Der Kinzigtäler Jakobusweg
Wollen Sie
- ein wenig den Alltag vergessen?
- die Schönheiten in Berg und Tal entdecken?
- Natur und Kultur genießen?
- dem Schöpfer in seiner Schöpfung begegnen?
- durch das Wandern auch den Weg zu sich selbst finden?
- einsame Wallfahrtsorte, Kirchen, Klöster, Kapellen, Burgen und Schlösser kennen lernen?
- dabei zu alten Verehrungsstätten des Apostels Jakobus geführt werden?
Jakobuswanderer erhalten bei der Tourist Info Kartenmaterial, Pilgerheft und Pilgerstempel sowie Jakobusmuscheln (Muschel kostet 3,-€).
Schenkenzell ist erstes Etappenziel (Loßburg – Schenkenzell ca. 16 km)
auf dem beliebten Kinzigtäler Jakobusweg. Im Luftkurort Schenkenzell sind Jakobuswanderer immer herzlich willkommen:
Übernachten Sie in einem unserer 3 Sterne Hotels oder in einer der preisgünstigen Privatpensionen die alle zentral am Kinzigtäler Jakobusweg gelegen sind.
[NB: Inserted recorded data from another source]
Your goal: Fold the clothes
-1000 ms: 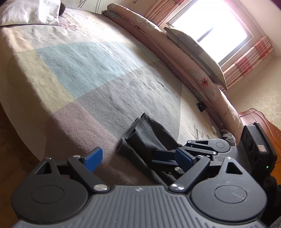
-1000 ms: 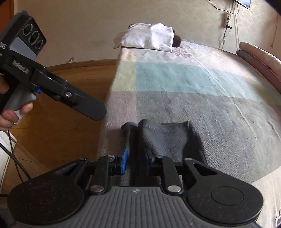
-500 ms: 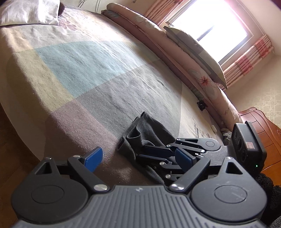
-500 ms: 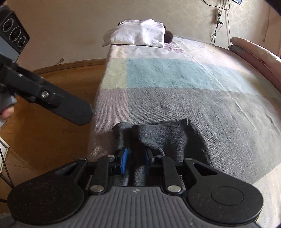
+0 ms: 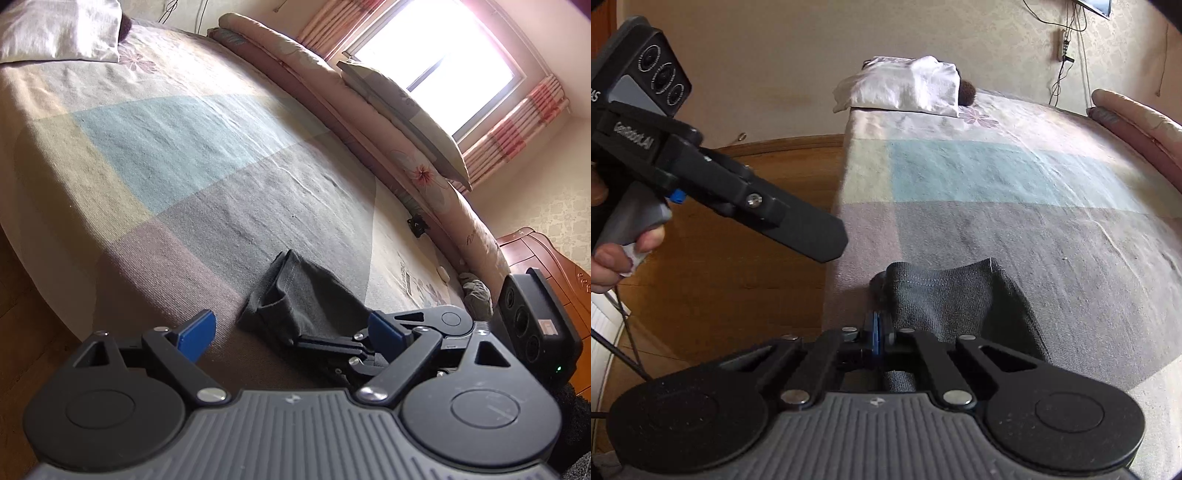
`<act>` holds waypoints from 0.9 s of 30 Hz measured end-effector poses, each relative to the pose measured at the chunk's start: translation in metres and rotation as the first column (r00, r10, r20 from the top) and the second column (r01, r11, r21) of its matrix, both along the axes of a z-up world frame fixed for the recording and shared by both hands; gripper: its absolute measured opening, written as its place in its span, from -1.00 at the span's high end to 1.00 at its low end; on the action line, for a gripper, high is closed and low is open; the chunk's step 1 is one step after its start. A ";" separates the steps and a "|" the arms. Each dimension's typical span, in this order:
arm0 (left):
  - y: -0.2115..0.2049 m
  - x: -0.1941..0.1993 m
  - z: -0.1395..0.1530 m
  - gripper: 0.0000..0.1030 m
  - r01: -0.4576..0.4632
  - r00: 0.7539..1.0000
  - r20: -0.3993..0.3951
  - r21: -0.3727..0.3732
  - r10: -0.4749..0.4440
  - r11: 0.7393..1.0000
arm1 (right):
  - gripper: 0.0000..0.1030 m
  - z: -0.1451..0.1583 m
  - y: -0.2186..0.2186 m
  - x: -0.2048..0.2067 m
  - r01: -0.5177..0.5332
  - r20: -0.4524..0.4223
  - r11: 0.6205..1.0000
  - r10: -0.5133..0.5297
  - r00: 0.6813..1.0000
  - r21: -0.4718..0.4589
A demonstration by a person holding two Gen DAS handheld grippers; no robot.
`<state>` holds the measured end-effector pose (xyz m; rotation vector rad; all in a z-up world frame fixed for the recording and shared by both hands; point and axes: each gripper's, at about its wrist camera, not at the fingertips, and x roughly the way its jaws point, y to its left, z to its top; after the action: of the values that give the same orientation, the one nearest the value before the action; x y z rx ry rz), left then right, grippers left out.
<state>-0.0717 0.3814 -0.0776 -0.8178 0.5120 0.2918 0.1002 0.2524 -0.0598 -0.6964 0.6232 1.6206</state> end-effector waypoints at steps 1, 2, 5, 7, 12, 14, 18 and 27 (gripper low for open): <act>0.000 0.001 0.000 -0.74 -0.003 1.000 -0.002 -0.003 0.003 1.000 | 0.96 -0.001 0.000 0.001 0.004 -0.008 1.000 -0.004 1.000 -0.013; 0.001 0.002 -0.001 -0.74 -0.003 1.000 -0.004 -0.006 0.003 1.000 | 0.93 -0.003 0.001 0.001 0.007 -0.016 1.000 -0.007 1.000 -0.027; -0.003 0.007 0.002 -0.74 0.024 1.000 0.001 -0.002 -0.024 1.000 | 0.81 0.001 -0.006 0.006 0.038 -0.054 0.999 -0.040 0.998 -0.026; -0.005 0.012 0.005 -0.74 0.047 0.999 0.007 0.009 -0.047 0.999 | 0.65 0.012 -0.019 0.011 0.070 -0.084 0.998 -0.070 0.994 0.001; -0.012 0.043 0.005 -0.76 0.159 0.986 0.047 -0.005 -0.159 0.987 | 0.37 0.027 -0.066 0.033 0.213 -0.034 0.977 -0.213 0.976 -0.001; -0.019 0.062 -0.002 -0.76 0.237 0.971 0.040 -0.017 -0.236 0.971 | 0.34 0.026 -0.090 0.045 0.284 -0.028 0.959 -0.285 0.958 -0.015; -0.027 0.091 -0.018 -0.76 0.297 0.955 -0.036 0.023 -0.296 0.955 | 0.19 0.020 -0.135 0.065 0.426 -0.019 0.903 -0.428 0.904 -0.056; -0.012 0.096 -0.002 -0.64 0.207 0.974 -0.118 0.101 -0.195 0.973 | 0.18 0.004 -0.198 0.064 0.532 -0.111 0.841 -0.540 0.834 -0.093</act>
<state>0.0241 0.3696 -0.0796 -0.6372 0.6690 0.1764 0.1642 0.0545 -0.0559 -0.4008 0.8795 1.1273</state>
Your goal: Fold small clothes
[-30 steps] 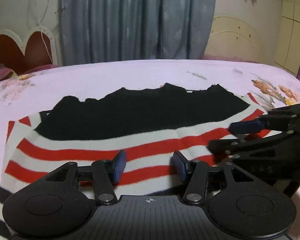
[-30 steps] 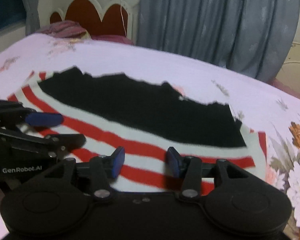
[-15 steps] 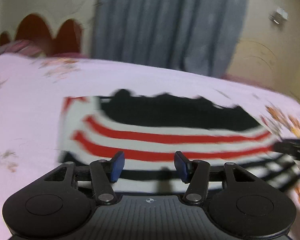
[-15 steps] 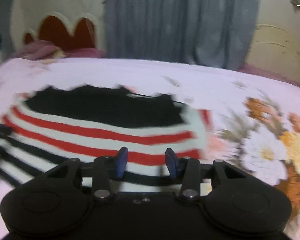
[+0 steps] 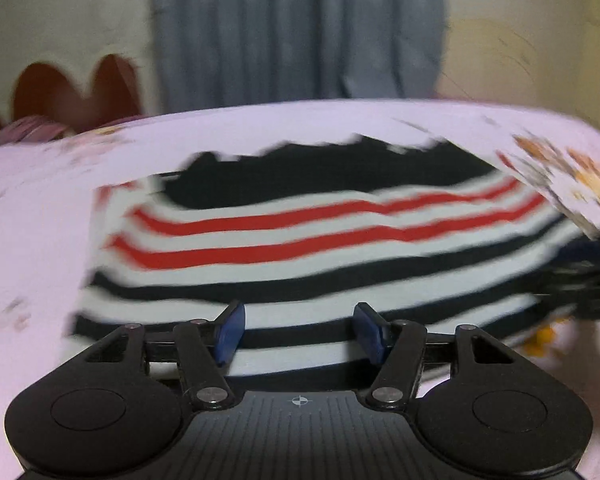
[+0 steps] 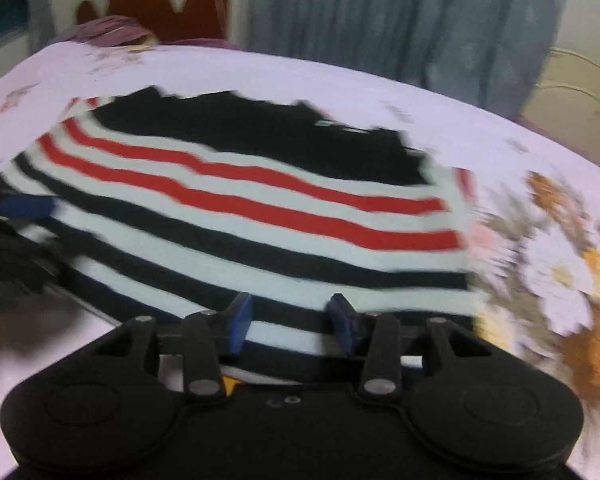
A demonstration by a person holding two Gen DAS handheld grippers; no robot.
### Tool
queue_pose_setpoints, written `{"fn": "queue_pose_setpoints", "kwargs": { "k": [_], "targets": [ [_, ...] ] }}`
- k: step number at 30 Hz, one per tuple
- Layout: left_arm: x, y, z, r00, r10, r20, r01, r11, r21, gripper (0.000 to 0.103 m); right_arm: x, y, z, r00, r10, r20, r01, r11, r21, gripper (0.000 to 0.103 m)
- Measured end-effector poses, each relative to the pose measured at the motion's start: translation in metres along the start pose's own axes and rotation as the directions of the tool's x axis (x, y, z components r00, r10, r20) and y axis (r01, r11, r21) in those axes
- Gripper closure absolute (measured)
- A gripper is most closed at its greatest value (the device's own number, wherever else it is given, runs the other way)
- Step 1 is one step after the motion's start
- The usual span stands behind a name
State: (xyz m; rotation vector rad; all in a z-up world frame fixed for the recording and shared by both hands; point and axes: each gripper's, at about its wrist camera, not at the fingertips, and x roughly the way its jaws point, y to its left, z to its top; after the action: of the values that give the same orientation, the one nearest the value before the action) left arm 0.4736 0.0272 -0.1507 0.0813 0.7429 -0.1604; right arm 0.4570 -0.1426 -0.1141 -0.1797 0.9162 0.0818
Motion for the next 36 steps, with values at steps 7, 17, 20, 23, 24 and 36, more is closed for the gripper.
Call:
{"fn": "queue_pose_setpoints", "kwargs": {
  "k": [7,17,20,23,24,36],
  "targets": [
    [-0.026,0.067,-0.022,0.995,0.091,0.032,-0.087,0.991,-0.101,0.044,-0.028,-0.070,-0.035,0.998,-0.056,0.033,0.049,0.984,0.174,0.063],
    [-0.006,0.095,-0.027,0.992,0.122,-0.039,-0.127,0.974,-0.186,0.071,-0.002,-0.090,-0.034,0.999,0.015,-0.040,-0.005,0.971,0.241,0.081],
    [-0.013,0.103,-0.027,0.992,0.123,-0.001,-0.119,0.964,-0.239,0.092,-0.009,-0.086,-0.037,0.999,0.005,-0.033,0.002,0.979,0.206,0.096],
    [-0.013,0.108,-0.031,0.992,0.125,0.003,-0.121,0.964,-0.239,0.092,-0.023,-0.082,-0.042,0.999,-0.015,-0.037,0.022,0.984,0.179,0.097],
    [-0.008,0.107,-0.032,0.992,0.128,-0.010,-0.127,0.968,-0.217,0.092,-0.020,-0.080,-0.045,0.998,-0.021,-0.054,0.030,0.984,0.176,0.097],
    [-0.027,0.037,-0.020,0.988,0.134,0.079,-0.136,0.990,0.026,0.052,-0.030,-0.051,-0.032,0.996,-0.040,0.078,0.029,0.991,0.130,0.073]
  ]
}}
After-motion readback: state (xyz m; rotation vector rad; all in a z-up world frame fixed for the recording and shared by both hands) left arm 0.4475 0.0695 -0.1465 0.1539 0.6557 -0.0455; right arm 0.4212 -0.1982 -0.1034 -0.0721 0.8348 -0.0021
Bei Ihrem Vermieter erhalten Sie die Gästekarte und können
mit KONUS kostenlos die öffentlichen Verkehrsmittel nutzen und so Ihre weiteren Etappen planen.
Das 2.Teilstück auf dem Kinzigtäler Jakobusweg führt von Schenkenzell über den idyllischen Ortsteil Wittichen (sehenswerte Barockkirche) nach Wolfach und ist ca. 20 km lang. Sollte Ihnen dieses Teilstück zu anstrengend sein können Sie auch bequem und ohne Steigung die Etappe über unseren Nachbarort Schiltach fortsetzen.
Orientierungstafeln zieren den Jakobusweg
Nicht nur schlichte Pilgerkreuze und kunstvolle Jakobussteine säumen den
im Jahre 1993 von Kurt Klein unter Mitwirkung einer treuen Helferschar ins Leben gerufene „Kinzigtäler Jakobusweg“. Durch großherzige Stiftungen ist
es möglich, dass auf der Strecke von Loßburg nach Kehl (Strasbourg) 20 schmucke Orientierungstafeln in den Gemeinden entlang dieses inzwischen
viel begangenen Pilgerweges anzubringen.
Neben kurzen Texten und farbigen Darstellungen machen Wegskizzen
auf den „Kinzigtäler Jakobusweg“ und auf die großen europäischen Jakobuswege - Camino - aufmerksam. Durch ein Sicherheitsglas und eine stabile Metallumrandung sind die Kunsttafeln gegen schädliche Witterungs-verhältnisse - auch gegen mutwillige Beschädigungen - geschützt. Sie sollen jedoch nicht nur den auf dem Kinzigtäler Jakobusweg befindlichen Wanderern dienen, sondern mehr noch die Allgemeinheit auf die über ein Jahrtausend anhaltende und in den letzten Jahren wieder zunehmend belebte Wallfahrt zum Apostelgrab im nordspanischen Santiago de Compostela hinweisen.
Je eine dieser Kunsttafeln ist an der Sparkasse Schenkenzell und am Klostermuseum in Wittichen angebracht.
Gesponsert wurden diese Tafeln von der Sparkasse und der Volksbank.